REQUIREMENT:
Would you retype each record exactly as given?

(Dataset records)
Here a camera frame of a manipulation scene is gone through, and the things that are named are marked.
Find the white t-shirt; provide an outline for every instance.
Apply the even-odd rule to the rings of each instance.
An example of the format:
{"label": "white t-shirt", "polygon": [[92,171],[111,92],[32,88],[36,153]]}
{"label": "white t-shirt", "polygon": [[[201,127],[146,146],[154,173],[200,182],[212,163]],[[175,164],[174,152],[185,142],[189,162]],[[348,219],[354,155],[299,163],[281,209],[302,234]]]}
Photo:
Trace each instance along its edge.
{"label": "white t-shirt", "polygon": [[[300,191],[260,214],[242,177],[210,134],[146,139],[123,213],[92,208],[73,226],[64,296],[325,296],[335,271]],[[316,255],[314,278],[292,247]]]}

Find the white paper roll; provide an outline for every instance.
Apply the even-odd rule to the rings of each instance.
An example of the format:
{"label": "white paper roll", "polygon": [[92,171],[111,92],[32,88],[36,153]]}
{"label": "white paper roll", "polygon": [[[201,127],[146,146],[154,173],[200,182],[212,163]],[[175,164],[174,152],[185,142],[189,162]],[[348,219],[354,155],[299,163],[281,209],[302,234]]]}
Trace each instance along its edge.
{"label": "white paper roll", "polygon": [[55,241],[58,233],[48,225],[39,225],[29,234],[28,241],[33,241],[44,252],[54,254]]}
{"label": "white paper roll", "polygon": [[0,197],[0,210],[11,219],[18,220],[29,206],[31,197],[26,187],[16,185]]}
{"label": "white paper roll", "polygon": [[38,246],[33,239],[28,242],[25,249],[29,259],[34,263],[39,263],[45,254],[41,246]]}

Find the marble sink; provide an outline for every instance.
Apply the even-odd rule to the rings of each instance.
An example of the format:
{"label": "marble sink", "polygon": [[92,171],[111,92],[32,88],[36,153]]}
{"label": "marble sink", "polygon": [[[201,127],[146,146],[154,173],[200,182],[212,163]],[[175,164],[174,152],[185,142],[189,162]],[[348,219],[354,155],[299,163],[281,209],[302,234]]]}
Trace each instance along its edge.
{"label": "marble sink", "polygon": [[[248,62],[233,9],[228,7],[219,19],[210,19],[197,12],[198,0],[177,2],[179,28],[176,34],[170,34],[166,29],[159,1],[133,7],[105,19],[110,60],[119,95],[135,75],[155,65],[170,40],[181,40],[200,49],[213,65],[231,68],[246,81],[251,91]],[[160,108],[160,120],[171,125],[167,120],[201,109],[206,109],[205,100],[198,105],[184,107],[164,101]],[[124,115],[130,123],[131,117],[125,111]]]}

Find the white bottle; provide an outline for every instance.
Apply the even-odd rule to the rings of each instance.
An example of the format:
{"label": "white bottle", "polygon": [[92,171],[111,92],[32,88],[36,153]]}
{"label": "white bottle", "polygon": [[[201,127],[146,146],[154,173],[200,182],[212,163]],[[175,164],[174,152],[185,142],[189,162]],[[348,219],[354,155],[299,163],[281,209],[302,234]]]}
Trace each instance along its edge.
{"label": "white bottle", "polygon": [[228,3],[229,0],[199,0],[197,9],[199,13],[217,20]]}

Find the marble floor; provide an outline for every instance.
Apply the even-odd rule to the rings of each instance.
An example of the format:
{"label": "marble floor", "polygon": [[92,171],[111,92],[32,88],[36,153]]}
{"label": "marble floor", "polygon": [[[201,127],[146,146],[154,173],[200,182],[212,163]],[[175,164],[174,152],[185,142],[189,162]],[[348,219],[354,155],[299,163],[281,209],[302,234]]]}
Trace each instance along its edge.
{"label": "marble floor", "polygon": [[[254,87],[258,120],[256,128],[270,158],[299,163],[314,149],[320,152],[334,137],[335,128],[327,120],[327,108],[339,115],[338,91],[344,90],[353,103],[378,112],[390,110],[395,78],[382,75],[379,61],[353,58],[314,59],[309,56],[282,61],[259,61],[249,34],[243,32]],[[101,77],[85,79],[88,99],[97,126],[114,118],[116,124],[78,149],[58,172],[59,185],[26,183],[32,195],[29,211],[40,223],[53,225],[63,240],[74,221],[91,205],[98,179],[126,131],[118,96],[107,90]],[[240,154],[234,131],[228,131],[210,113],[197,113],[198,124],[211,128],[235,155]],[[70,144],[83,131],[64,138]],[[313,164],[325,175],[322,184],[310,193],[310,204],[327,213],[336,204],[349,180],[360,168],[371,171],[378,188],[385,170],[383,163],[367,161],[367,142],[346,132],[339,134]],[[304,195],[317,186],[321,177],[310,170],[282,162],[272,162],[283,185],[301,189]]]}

EXERCISE OUTPUT:
Here a camera frame of a manipulation scene is gone through, and the things that are named are marked.
Find the white t-shirt; provide an outline for every instance.
Apply the even-odd rule to the rings of each instance.
An example of the format:
{"label": "white t-shirt", "polygon": [[92,171],[111,92],[32,88],[36,153]]}
{"label": "white t-shirt", "polygon": [[[201,127],[146,146],[154,173],[200,182],[212,163]],[[175,164],[174,152],[185,142],[189,162]],[[348,219],[354,155],[299,163],[281,209],[302,234]]]}
Photo:
Trace each instance along its edge.
{"label": "white t-shirt", "polygon": [[[300,191],[260,214],[242,177],[210,134],[146,139],[123,213],[92,208],[73,226],[64,296],[325,296],[335,271]],[[316,255],[314,278],[292,247]]]}

Find the white paper roll; provide an outline for every instance.
Apply the even-odd rule to the rings of each instance.
An example of the format:
{"label": "white paper roll", "polygon": [[92,171],[111,92],[32,88],[36,153]]}
{"label": "white paper roll", "polygon": [[[201,127],[146,146],[154,173],[200,182],[212,163]],[[175,164],[174,152],[185,142],[189,162]],[[348,219],[354,155],[299,163],[281,209],[302,234]]]}
Trace each instance along its edge.
{"label": "white paper roll", "polygon": [[55,241],[58,233],[48,225],[39,225],[29,234],[28,241],[33,241],[44,252],[54,254]]}
{"label": "white paper roll", "polygon": [[0,197],[0,210],[11,219],[18,220],[29,206],[31,197],[26,187],[16,185]]}
{"label": "white paper roll", "polygon": [[38,246],[33,239],[28,242],[25,249],[29,259],[34,263],[39,263],[45,254],[41,246]]}

Find the marble sink; provide an outline for every instance.
Apply the even-odd rule to the rings of each instance.
An example of the format:
{"label": "marble sink", "polygon": [[92,171],[111,92],[32,88],[36,153]]}
{"label": "marble sink", "polygon": [[[201,127],[146,146],[154,173],[200,182],[212,163]],[[175,164],[174,152],[185,142],[189,162]],[[348,219],[354,155],[299,163],[281,209],[302,234]]]}
Trace each instance along its edge.
{"label": "marble sink", "polygon": [[[248,62],[233,9],[228,7],[219,19],[210,19],[197,12],[198,0],[177,2],[179,28],[176,34],[170,34],[166,29],[159,1],[133,7],[105,19],[110,60],[119,95],[135,75],[155,65],[170,40],[181,40],[200,49],[213,65],[231,68],[246,81],[251,91]],[[160,108],[160,120],[171,125],[167,120],[201,109],[206,109],[205,100],[198,105],[184,107],[164,101]],[[124,115],[130,123],[131,117],[125,111]]]}

Find the white bottle; provide an outline for every instance.
Apply the even-odd rule to the rings of each instance.
An example of the format:
{"label": "white bottle", "polygon": [[92,171],[111,92],[32,88],[36,153]]}
{"label": "white bottle", "polygon": [[[201,127],[146,146],[154,173],[200,182],[212,163]],[[175,164],[174,152],[185,142],[189,162]],[[348,219],[354,155],[299,163],[281,209],[302,234]]]}
Trace each instance along its edge.
{"label": "white bottle", "polygon": [[228,3],[229,0],[199,0],[197,9],[199,13],[217,20]]}

Find the marble floor; provide an outline for every instance.
Apply the even-odd rule to the rings of each instance.
An example of the format:
{"label": "marble floor", "polygon": [[92,171],[111,92],[32,88],[36,153]]}
{"label": "marble floor", "polygon": [[[201,127],[146,146],[154,173],[200,182],[212,163]],[[175,164],[174,152],[185,142],[189,162]],[[348,219],[354,155],[299,163],[281,209],[302,234]]]}
Trace each instance along its edge.
{"label": "marble floor", "polygon": [[[254,87],[258,120],[256,128],[270,158],[299,163],[314,149],[320,152],[334,137],[335,128],[327,120],[327,108],[339,115],[338,91],[344,90],[353,103],[378,112],[390,110],[395,78],[382,75],[379,61],[353,58],[314,59],[309,56],[282,61],[259,61],[249,34],[243,32]],[[101,77],[85,79],[88,99],[97,126],[114,118],[116,124],[78,149],[58,172],[59,185],[26,183],[32,195],[29,211],[40,223],[53,225],[63,240],[74,221],[91,205],[98,179],[126,131],[118,96],[107,90]],[[240,154],[234,131],[228,131],[210,113],[197,113],[198,124],[211,128],[235,155]],[[70,144],[83,131],[64,138]],[[313,164],[325,175],[322,184],[310,193],[310,204],[327,213],[336,204],[349,180],[360,168],[371,171],[378,188],[385,170],[383,163],[367,161],[367,142],[346,132],[339,134]],[[304,195],[317,186],[321,177],[310,170],[282,162],[272,162],[283,185],[301,189]]]}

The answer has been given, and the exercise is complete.